Тагерт усмехнулся. Он знал, что Ошеева, в отличие от покойного ректора, не изучала латыни. И если «решение принято», за ним скрывается вовсе не забота о размерах учебника. Галина Мироновна тем временем продолжала:
– Итак, секции латинского языка поручается в кратчайшие сроки отредактировать методичку и сдать ее в печать. Ответственным за это назначаетесь вы, Сергей Генрихович.
После заседания к Тагерту подошли Воробеева и Чинская: теперь секция латинского языка собралась в полном составе.

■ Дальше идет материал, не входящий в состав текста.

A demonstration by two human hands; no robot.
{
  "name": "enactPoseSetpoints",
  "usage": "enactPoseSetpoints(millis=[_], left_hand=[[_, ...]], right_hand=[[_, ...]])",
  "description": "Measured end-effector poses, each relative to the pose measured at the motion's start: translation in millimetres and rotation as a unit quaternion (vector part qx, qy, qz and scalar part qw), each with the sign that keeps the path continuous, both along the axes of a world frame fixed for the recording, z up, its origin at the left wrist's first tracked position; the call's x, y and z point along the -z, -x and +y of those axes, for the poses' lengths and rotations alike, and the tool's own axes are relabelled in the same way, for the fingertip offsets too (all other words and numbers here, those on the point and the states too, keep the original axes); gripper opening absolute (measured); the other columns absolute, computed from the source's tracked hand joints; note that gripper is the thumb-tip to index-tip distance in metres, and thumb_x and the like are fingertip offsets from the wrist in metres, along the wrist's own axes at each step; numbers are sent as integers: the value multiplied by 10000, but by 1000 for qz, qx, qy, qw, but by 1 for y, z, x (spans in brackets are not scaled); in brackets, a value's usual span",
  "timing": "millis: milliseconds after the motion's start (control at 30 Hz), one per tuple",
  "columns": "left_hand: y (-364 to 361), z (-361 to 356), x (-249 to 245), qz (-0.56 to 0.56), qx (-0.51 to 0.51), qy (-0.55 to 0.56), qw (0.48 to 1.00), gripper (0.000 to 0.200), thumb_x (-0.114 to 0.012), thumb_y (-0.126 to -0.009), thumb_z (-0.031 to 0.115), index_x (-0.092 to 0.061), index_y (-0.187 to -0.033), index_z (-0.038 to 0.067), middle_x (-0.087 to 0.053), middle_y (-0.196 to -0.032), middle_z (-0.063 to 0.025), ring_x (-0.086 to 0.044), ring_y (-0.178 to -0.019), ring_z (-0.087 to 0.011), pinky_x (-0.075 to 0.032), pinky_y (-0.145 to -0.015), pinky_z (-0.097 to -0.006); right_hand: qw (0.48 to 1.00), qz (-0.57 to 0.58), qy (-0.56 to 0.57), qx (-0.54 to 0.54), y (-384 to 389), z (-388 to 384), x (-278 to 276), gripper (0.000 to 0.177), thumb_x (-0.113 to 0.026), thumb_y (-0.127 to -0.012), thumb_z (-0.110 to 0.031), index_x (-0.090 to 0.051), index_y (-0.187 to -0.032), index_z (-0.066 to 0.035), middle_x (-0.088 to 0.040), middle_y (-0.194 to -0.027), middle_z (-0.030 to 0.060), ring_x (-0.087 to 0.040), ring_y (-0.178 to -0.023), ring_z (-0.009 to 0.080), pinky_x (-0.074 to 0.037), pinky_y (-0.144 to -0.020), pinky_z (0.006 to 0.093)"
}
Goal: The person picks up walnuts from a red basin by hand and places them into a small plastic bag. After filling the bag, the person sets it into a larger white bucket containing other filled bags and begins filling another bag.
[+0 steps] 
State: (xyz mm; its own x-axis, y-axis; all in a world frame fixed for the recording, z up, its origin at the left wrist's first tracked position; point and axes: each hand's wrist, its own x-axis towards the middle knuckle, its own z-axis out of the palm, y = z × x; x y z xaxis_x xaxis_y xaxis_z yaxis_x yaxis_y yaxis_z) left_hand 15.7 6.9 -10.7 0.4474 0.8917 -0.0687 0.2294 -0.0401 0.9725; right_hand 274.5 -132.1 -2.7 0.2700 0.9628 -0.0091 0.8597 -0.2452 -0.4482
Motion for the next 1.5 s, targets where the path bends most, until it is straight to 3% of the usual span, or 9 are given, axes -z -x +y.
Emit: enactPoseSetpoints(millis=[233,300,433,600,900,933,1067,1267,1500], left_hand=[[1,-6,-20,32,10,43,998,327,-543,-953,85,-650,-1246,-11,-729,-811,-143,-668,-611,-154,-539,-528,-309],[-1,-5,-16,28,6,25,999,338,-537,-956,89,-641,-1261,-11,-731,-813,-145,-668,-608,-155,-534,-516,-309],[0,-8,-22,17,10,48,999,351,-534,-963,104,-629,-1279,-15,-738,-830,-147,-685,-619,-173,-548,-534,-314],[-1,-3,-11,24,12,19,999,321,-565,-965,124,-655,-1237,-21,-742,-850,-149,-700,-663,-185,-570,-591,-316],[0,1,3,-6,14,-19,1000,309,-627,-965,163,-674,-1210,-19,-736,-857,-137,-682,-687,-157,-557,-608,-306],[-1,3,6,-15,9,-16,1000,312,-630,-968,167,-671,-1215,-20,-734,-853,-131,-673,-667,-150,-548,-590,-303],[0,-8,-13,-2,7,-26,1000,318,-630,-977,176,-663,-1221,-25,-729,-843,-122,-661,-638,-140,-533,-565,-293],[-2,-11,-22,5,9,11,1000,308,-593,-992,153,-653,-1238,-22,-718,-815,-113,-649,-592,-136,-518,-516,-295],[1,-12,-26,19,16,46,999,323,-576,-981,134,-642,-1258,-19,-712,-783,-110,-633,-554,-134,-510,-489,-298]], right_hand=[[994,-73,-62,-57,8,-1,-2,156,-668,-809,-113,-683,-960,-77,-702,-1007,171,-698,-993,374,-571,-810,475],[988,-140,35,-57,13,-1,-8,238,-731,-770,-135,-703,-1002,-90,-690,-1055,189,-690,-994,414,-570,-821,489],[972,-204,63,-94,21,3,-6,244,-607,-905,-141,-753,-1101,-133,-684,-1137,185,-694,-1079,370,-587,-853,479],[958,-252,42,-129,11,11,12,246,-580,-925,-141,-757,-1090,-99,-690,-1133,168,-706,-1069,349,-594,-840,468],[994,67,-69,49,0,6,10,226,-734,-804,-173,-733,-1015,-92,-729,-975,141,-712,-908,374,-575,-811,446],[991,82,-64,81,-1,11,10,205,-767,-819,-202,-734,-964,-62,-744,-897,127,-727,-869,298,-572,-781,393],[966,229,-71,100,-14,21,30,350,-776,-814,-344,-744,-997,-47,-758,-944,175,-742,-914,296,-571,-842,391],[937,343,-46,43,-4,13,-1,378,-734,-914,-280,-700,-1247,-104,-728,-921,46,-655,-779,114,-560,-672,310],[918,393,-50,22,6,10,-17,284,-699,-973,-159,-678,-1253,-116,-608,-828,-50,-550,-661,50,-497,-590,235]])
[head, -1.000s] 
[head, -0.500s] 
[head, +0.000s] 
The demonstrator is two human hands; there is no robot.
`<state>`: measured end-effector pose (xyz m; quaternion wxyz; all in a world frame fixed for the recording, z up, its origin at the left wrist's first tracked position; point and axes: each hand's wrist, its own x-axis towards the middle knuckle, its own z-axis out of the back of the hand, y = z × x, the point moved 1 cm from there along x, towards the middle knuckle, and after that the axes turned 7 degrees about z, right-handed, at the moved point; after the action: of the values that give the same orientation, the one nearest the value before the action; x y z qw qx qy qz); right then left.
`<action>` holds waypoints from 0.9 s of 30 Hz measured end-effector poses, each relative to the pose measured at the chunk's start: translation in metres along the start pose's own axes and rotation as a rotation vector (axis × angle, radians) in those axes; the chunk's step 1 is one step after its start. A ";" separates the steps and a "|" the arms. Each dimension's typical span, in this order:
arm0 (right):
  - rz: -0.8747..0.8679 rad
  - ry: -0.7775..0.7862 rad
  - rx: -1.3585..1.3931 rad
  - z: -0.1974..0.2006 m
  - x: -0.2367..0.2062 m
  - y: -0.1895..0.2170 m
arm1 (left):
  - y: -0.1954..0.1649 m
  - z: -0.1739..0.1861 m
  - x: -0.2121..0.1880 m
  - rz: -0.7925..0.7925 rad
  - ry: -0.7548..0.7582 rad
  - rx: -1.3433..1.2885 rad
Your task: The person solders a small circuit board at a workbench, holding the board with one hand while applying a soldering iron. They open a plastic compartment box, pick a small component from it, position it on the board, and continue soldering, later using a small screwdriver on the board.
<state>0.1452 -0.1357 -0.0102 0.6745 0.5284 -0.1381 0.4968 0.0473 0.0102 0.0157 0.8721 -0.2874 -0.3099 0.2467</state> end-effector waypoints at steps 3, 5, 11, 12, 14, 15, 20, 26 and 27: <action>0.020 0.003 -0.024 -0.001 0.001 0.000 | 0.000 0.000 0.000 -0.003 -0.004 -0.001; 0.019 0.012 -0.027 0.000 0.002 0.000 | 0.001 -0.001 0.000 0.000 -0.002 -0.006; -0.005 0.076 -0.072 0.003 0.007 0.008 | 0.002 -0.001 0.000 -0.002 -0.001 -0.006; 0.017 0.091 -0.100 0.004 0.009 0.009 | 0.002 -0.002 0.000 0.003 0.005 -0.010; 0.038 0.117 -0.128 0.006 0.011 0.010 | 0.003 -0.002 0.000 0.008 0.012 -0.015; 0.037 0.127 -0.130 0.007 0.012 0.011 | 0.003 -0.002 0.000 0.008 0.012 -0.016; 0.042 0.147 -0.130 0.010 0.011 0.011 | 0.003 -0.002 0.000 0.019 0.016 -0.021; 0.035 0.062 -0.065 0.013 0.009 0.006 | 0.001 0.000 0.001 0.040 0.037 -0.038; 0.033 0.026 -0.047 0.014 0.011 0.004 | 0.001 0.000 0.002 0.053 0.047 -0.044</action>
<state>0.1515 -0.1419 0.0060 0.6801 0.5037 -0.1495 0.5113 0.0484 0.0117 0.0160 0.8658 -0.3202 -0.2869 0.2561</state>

Татьяна Максимовна Воробеева, дама лет пятидесяти, была коротко, точно после болезни, острижена, одета в невероятной ширины брюки, черную рубаху, мешковатый пиджак, расшитый райскими птицами. Богемный образ подчеркивала черная шелковая повязка, закрывавшая правый невидящий глаз, потерянный Татьяной Максимовной в детстве – несчастный случай, так она говорила, не вдаваясь в подробности. Изредка вместо повязки она надевала солнцезащитные очки, чья оправа плотно прилегала к коже. В прошлом году Воробеева защитила наконец кандидатскую диссертацию на тему «Идеи даосизма в сербской литературе XX века». Тема кандидатской отлично сочеталась с роскошью пиджаков. Защитившись, Татьяна Максимовна приобрела некую дополнительную степенность, заметную и в походке, и в посадке головы, и в речи.
Валя Чинская начала преподавать латинский язык недавно. На сегодняшний день Чинская выглядела не слишком солидно. Высокая, но слегка сутулящаяся, русоволосая, с детским овалом цветущего, улыбчивого лица, она из идеальных студенток разом перешагнула в безупречные преподаватели. Четыре года назад Тагерт сам пригласил свою бывшую ученицу на кафедру. Чинская училась одновременно в трех институтах: кроме ГФЮУ еще в СТАНКИНе, по вечерам – в лингвистическом. Вдобавок, она успевала воспитывать двух малышей, давать уроки английского, ходить по воскресеньям в спортзал. Она могла бы всюду опаздывать, постоянно нервничать, раздражаться, но вместо этого сохранила приветливую мягкость, невозмутимую гармонию, которая умиротворяюще действовала как на студентов, так и на преподавателей.